Beam likes putting a "No fishing" sign next to a stack of cane poles. All the scenes also include trash.

"Nothing's perfect," he says. "There's always trash. We don't live in a spotless world.

"I try to make it as real as possible."

But one of his pieces, titled "Pirates," is a work of pure imagination. Part of the town has been burned by attackers.

Another is a fishing pole factory.

The largest work, "New Plymouth," recreates a real rustic village in the Bahamas "much as it is today."

The scenes are made of cedar roofing shingles cut with wire cutters, joined with household glue and covered with polyurethane. He uses a lighter to give the wood an aged look.

The tiny rocks in one are from Grand Cayman, the glass pieces in another found on the ground in Mexico. These are treasures to Beam.

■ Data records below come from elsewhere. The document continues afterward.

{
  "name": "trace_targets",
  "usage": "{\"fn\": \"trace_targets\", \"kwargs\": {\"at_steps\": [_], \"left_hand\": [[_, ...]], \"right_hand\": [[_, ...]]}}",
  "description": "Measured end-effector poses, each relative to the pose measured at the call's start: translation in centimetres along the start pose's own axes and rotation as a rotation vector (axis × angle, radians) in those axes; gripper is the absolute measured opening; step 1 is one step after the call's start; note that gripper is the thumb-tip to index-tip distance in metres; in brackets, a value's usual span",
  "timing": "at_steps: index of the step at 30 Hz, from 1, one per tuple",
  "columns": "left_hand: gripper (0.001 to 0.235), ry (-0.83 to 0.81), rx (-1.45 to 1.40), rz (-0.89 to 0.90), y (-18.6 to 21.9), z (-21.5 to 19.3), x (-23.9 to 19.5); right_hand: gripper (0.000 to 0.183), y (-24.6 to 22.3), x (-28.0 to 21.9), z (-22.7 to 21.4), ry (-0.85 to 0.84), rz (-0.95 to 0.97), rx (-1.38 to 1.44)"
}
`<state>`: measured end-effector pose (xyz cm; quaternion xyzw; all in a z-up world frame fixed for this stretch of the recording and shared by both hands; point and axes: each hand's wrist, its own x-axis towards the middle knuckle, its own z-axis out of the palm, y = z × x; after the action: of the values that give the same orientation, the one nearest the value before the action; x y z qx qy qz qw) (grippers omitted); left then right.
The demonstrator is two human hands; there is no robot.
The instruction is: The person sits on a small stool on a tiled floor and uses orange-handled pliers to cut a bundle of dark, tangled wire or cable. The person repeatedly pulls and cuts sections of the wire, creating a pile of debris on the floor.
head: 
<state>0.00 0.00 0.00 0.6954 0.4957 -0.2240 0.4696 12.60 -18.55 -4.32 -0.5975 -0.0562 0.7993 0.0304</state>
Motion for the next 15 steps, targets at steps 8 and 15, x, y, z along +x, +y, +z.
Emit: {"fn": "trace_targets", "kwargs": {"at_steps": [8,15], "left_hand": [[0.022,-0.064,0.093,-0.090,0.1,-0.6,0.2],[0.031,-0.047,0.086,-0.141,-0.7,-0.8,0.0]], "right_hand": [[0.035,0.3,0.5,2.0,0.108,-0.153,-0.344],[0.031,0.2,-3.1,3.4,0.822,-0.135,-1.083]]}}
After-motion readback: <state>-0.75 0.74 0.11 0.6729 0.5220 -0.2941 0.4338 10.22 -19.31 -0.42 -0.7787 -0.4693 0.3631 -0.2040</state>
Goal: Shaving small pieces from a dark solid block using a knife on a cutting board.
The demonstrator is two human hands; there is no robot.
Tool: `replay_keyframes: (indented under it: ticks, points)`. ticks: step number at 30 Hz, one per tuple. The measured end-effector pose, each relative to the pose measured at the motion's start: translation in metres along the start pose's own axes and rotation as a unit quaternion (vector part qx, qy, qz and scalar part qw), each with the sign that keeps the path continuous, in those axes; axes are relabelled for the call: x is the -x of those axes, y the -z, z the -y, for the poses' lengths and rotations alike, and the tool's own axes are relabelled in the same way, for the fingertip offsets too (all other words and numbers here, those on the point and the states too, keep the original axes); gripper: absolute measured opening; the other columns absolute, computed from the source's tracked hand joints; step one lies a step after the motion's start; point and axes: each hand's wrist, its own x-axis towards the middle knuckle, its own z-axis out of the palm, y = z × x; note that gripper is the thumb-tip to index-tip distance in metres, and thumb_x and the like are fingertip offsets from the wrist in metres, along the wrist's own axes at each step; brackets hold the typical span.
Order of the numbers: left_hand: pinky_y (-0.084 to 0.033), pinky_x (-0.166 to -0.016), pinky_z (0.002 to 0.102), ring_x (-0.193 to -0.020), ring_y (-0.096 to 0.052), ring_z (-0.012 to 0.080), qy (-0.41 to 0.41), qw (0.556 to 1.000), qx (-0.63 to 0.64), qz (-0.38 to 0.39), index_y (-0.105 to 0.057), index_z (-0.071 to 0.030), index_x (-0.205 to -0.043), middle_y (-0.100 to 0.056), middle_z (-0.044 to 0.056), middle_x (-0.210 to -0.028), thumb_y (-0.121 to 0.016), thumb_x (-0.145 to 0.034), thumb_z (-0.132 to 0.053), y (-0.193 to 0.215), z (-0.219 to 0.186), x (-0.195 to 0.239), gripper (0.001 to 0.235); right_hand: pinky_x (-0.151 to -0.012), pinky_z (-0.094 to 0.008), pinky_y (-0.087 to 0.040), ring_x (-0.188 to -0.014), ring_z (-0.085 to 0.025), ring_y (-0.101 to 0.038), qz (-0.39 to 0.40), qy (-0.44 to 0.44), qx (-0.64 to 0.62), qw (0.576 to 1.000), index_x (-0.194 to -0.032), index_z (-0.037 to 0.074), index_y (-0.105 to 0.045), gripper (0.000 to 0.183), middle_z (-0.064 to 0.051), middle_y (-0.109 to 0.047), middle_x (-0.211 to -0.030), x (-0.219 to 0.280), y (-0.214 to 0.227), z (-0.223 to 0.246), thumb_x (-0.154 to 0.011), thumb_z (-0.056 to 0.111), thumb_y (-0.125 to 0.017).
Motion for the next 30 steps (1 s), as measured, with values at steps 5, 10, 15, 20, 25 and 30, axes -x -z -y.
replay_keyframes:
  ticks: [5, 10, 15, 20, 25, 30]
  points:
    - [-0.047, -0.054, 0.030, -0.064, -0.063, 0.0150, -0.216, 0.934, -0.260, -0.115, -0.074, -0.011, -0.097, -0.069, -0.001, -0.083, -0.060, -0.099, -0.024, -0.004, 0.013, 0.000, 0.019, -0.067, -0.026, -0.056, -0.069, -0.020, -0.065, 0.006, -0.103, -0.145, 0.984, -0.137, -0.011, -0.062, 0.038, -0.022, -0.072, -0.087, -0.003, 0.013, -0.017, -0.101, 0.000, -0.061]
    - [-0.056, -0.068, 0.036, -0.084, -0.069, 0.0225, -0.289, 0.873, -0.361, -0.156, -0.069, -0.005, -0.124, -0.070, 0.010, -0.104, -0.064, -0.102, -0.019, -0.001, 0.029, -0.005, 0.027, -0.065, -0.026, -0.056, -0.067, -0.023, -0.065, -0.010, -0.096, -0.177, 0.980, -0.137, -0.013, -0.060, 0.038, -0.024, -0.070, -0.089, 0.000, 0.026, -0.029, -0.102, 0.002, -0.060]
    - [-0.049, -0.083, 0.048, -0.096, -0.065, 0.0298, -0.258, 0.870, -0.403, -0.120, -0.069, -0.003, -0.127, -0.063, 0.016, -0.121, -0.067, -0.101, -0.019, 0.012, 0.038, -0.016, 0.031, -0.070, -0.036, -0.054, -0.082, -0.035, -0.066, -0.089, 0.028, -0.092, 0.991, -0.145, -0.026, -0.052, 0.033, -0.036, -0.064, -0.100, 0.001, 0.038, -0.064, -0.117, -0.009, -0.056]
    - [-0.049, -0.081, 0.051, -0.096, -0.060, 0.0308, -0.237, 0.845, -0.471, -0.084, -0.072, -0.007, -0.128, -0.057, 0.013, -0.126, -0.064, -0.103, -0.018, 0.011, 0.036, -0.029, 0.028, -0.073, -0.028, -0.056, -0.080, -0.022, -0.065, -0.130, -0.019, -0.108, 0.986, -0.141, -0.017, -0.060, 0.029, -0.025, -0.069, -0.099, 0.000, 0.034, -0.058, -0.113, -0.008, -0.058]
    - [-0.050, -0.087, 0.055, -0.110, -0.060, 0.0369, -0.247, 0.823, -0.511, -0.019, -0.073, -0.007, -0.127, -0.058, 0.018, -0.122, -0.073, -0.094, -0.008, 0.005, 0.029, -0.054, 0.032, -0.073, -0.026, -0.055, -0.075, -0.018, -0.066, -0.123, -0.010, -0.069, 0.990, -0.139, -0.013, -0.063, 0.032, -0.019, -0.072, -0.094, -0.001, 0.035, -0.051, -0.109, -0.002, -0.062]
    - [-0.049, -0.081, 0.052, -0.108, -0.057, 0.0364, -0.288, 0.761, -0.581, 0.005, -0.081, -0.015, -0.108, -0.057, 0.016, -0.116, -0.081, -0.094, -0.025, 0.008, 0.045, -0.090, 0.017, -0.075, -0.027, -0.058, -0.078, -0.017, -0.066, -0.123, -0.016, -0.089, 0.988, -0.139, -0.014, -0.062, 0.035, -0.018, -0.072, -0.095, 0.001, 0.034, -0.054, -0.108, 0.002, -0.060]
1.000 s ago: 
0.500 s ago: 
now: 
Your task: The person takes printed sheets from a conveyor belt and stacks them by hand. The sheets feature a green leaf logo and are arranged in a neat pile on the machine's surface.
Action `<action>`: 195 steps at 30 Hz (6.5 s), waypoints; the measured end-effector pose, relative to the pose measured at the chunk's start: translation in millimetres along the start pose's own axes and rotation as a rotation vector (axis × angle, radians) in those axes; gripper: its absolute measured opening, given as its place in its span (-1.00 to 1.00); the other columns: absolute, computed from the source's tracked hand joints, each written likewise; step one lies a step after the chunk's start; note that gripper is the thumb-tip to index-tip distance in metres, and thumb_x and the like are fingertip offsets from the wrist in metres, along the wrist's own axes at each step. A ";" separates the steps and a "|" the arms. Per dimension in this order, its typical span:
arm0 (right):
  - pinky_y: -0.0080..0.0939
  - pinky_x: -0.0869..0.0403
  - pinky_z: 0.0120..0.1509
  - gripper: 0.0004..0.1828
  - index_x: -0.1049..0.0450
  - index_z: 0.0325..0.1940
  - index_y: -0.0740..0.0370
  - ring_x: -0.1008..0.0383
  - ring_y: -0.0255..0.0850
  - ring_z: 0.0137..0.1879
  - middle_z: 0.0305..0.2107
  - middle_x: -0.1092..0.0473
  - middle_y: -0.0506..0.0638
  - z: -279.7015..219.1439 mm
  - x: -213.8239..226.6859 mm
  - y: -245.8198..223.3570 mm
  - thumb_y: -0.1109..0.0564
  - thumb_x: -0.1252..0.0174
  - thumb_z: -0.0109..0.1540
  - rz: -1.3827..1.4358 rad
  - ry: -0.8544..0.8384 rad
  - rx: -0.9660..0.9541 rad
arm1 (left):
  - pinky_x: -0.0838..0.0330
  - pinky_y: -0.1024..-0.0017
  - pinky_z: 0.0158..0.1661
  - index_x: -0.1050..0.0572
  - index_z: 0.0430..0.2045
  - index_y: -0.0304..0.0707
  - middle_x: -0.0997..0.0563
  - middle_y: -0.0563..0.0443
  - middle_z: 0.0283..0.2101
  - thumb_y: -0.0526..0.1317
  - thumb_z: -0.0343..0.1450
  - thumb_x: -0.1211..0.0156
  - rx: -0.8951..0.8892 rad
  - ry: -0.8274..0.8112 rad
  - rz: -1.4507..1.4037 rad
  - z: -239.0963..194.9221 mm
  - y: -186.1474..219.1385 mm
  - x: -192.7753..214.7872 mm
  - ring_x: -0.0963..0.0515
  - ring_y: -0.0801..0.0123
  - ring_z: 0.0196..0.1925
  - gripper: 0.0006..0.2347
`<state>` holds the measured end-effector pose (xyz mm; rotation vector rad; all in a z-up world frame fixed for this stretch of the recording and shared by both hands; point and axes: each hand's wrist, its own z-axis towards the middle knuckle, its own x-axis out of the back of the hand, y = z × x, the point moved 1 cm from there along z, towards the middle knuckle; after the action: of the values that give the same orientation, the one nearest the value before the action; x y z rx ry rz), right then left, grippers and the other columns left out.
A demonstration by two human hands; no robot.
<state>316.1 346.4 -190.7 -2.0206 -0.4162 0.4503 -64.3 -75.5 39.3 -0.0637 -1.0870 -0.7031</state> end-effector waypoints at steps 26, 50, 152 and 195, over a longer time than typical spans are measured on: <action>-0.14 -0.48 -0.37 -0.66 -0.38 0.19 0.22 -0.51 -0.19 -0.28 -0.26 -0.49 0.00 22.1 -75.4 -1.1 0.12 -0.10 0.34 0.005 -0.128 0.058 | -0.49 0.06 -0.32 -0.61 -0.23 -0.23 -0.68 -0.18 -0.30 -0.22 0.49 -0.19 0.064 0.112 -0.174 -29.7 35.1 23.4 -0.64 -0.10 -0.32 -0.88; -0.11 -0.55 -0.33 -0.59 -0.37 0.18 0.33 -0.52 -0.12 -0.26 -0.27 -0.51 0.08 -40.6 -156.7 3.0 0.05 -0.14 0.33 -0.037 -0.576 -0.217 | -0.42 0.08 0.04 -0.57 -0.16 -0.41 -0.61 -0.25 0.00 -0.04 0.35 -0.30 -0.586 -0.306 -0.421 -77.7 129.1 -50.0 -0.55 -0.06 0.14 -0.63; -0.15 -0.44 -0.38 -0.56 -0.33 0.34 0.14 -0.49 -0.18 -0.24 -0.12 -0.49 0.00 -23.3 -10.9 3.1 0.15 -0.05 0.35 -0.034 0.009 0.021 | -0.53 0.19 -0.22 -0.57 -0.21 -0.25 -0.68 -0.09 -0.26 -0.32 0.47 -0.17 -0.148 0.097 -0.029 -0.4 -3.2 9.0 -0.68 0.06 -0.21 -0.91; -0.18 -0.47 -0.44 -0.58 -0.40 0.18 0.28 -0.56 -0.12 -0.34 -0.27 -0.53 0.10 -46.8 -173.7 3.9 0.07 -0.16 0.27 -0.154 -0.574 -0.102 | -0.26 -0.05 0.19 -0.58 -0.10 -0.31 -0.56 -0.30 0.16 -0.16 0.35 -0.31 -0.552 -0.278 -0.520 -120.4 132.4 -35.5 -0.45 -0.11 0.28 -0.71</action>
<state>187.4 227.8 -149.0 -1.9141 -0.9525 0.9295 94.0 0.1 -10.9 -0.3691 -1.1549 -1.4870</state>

"When somebody's going somewhere and says, What can I bring you, a T-shirt?, I say, No, a handful of rocks."

Beam has no background in art. "I can't do anything else," he says. "It's hard to write my name sometimes.

"These are my interpretations of the things I have seen," he says. "It may not have looked anything like it."

Beam lived in Florida until moving to the Wappapello area two years ago. "We wanted to get the kids in a school away from drugs and violence," he said.

Now, he lives with his wife, Barbara, and their two children in a cabin by a stream. It's a scene not far removed from those he creates.

"We live in a place we would have liked to have grown up in," he says.